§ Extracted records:

______________________________

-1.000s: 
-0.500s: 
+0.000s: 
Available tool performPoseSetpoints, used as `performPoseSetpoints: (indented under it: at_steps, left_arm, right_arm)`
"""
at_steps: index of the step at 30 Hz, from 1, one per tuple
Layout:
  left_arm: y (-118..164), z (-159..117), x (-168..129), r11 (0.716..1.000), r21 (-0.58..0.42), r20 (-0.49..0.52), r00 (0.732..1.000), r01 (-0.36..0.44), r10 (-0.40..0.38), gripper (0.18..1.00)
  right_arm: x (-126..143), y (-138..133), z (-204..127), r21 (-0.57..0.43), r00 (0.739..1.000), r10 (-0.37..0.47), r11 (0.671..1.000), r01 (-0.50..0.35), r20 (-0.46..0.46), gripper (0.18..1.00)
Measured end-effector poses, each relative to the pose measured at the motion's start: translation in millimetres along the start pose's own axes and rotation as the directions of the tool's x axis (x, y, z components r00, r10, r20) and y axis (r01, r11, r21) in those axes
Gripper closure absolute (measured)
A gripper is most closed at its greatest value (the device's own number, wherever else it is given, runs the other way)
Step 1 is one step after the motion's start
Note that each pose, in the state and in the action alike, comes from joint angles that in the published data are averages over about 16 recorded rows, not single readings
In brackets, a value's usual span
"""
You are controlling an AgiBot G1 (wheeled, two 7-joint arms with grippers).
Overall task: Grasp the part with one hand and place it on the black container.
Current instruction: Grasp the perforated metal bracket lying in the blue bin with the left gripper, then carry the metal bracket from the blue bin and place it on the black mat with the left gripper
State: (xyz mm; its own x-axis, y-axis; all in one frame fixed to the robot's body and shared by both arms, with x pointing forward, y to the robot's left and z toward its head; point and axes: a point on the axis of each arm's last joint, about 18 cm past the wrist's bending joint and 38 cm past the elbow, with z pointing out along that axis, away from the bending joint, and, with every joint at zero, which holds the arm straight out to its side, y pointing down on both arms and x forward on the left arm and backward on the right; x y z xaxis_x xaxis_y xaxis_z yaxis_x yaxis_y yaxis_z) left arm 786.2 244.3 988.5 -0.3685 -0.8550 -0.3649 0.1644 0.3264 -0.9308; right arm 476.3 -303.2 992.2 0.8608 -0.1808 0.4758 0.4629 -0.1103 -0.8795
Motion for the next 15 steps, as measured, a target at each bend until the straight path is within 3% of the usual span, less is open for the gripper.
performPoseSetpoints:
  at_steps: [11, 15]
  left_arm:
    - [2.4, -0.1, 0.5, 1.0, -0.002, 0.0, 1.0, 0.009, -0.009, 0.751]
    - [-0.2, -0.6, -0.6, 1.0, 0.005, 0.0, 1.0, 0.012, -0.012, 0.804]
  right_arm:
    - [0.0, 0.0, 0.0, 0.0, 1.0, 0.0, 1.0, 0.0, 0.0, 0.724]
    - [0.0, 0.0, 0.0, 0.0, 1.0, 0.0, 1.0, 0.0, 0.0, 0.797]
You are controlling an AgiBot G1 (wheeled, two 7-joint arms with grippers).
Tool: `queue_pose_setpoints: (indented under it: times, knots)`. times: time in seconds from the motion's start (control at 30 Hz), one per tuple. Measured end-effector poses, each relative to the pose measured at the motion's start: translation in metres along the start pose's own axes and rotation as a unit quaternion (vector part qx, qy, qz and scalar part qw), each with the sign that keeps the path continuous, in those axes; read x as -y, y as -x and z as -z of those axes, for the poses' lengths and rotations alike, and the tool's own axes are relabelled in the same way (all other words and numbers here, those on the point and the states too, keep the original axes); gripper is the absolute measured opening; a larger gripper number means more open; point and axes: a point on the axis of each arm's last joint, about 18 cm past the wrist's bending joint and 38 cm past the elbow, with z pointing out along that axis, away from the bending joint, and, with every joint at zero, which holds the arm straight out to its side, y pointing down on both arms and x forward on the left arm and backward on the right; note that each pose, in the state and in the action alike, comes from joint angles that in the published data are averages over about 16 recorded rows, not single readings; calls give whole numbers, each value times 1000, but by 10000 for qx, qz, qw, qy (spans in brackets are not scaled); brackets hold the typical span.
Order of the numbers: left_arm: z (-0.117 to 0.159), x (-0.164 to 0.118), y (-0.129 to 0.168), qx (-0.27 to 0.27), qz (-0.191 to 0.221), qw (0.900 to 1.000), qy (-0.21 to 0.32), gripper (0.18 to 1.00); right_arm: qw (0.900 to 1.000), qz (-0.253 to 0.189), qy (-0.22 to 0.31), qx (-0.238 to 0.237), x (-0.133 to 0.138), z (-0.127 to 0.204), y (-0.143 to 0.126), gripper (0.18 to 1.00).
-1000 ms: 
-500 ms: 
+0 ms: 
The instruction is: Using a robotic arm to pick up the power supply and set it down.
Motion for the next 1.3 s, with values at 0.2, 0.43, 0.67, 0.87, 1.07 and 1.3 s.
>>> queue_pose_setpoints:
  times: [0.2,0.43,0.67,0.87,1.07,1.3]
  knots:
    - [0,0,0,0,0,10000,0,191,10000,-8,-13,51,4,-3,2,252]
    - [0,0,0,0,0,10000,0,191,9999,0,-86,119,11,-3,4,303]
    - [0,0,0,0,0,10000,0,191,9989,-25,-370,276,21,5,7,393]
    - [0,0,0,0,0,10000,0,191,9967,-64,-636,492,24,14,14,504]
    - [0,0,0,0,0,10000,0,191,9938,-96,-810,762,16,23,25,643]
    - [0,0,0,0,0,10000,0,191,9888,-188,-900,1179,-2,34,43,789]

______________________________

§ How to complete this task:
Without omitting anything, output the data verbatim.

§ Answer area:
-1.000s: 
-0.500s: 
+0.000s: 
Available tool performPoseSetpoints, used as `performPoseSetpoints: (indented under it: at_steps, left_arm, right_arm)`
"""
at_steps: index of the step at 30 Hz, from 1, one per tuple
Layout:
  left_arm: y (-118..164), z (-159..117), x (-168..129), r11 (0.716..1.000), r21 (-0.58..0.42), r20 (-0.49..0.52), r00 (0.732..1.000), r01 (-0.36..0.44), r10 (-0.40..0.38), gripper (0.18..1.00)
  right_arm: x (-126..143), y (-138..133), z (-204..127), r21 (-0.57..0.43), r00 (0.739..1.000), r10 (-0.37..0.47), r11 (0.671..1.000), r01 (-0.50..0.35), r20 (-0.46..0.46), gripper (0.18..1.00)
Measured end-effector poses, each relative to the pose measured at the motion's start: translation in millimetres along the start pose's own axes and rotation as the directions of the tool's x axis (x, y, z components r00, r10, r20) and y axis (r01, r11, r21) in those axes
Gripper closure absolute (measured)
A gripper is most closed at its greatest value (the device's own number, wherever else it is given, runs the other way)
Step 1 is one step after the motion's start
Note that each pose, in the state and in the action alike, comes from joint angles that in the published data are averages over about 16 recorded rows, not single readings
In brackets, a value's usual span
"""
You are controlling an AgiBot G1 (wheeled, two 7-joint arms with grippers).
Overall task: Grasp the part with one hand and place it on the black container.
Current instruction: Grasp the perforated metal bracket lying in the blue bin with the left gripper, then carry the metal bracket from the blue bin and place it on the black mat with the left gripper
State: (xyz mm; its own x-axis, y-axis; all in one frame fixed to the robot's body and shared by both arms, with x pointing forward, y to the robot's left and z toward its head; point and axes: a point on the axis of each arm's last joint, about 18 cm past the wrist's bending joint and 38 cm past the elbow, with z pointing out along that axis, away from the bending joint, and, with every joint at zero, which holds the arm straight out to its side, y pointing down on both arms and x forward on the left arm and backward on the right; x y z xaxis_x xaxis_y xaxis_z yaxis_x yaxis_y yaxis_z) left arm 786.2 244.3 988.5 -0.3685 -0.8550 -0.3649 0.1644 0.3264 -0.9308; right arm 476.3 -303.2 992.2 0.8608 -0.1808 0.4758 0.4629 -0.1103 -0.8795
Motion for the next 15 steps, as measured, a target at each bend until the straight path is within 3% of the usual span, less is open for the gripper.
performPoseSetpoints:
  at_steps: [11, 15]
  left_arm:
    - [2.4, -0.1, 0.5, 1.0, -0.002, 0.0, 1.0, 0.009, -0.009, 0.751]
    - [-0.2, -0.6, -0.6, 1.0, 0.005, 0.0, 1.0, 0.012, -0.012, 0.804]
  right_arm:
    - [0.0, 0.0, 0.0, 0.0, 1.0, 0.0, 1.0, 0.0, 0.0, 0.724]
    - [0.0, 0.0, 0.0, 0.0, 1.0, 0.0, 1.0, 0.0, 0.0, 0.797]
You are controlling an AgiBot G1 (wheeled, two 7-joint arms with grippers).
Tool: `queue_pose_setpoints: (indented under it: times, knots)`. times: time in seconds from the motion's start (control at 30 Hz), one per tuple. Measured end-effector poses, each relative to the pose measured at the motion's start: translation in metres along the start pose's own axes and rotation as a unit quaternion (vector part qx, qy, qz and scalar part qw), each with the sign that keeps the path continuous, in those axes; read x as -y, y as -x and z as -z of those axes, for the poses' lengths and rotations alike, and the tool's own axes are relabelled in the same way (all other words and numbers here, those on the point and the states too, keep the original axes); gripper is the absolute measured opening; a larger gripper number means more open; point and axes: a point on the axis of each arm's last joint, about 18 cm past the wrist's bending joint and 38 cm past the elbow, with z pointing out along that axis, away from the bending joint, and, with every joint at zero, which holds the arm straight out to its side, y pointing down on both arms and x forward on the left arm and backward on the right; note that each pose, in the state and in the action alike, comes from joint angles that in the published data are averages over about 16 recorded rows, not single readings; calls give whole numbers, each value times 1000, but by 10000 for qx, qz, qw, qy (spans in brackets are not scaled); brackets hold the typical span.
Order of the numbers: left_arm: z (-0.117 to 0.159), x (-0.164 to 0.118), y (-0.129 to 0.168), qx (-0.27 to 0.27), qz (-0.191 to 0.221), qw (0.900 to 1.000), qy (-0.21 to 0.32), gripper (0.18 to 1.00); right_arm: qw (0.900 to 1.000), qz (-0.253 to 0.189), qy (-0.22 to 0.31), qx (-0.238 to 0.237), x (-0.133 to 0.138), z (-0.127 to 0.204), y (-0.143 to 0.126), gripper (0.18 to 1.00).
-1000 ms: 
-500 ms: 
+0 ms: 
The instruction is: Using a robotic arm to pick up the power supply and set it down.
Motion for the next 1.3 s, with values at 0.2, 0.43, 0.67, 0.87, 1.07 and 1.3 s.
>>> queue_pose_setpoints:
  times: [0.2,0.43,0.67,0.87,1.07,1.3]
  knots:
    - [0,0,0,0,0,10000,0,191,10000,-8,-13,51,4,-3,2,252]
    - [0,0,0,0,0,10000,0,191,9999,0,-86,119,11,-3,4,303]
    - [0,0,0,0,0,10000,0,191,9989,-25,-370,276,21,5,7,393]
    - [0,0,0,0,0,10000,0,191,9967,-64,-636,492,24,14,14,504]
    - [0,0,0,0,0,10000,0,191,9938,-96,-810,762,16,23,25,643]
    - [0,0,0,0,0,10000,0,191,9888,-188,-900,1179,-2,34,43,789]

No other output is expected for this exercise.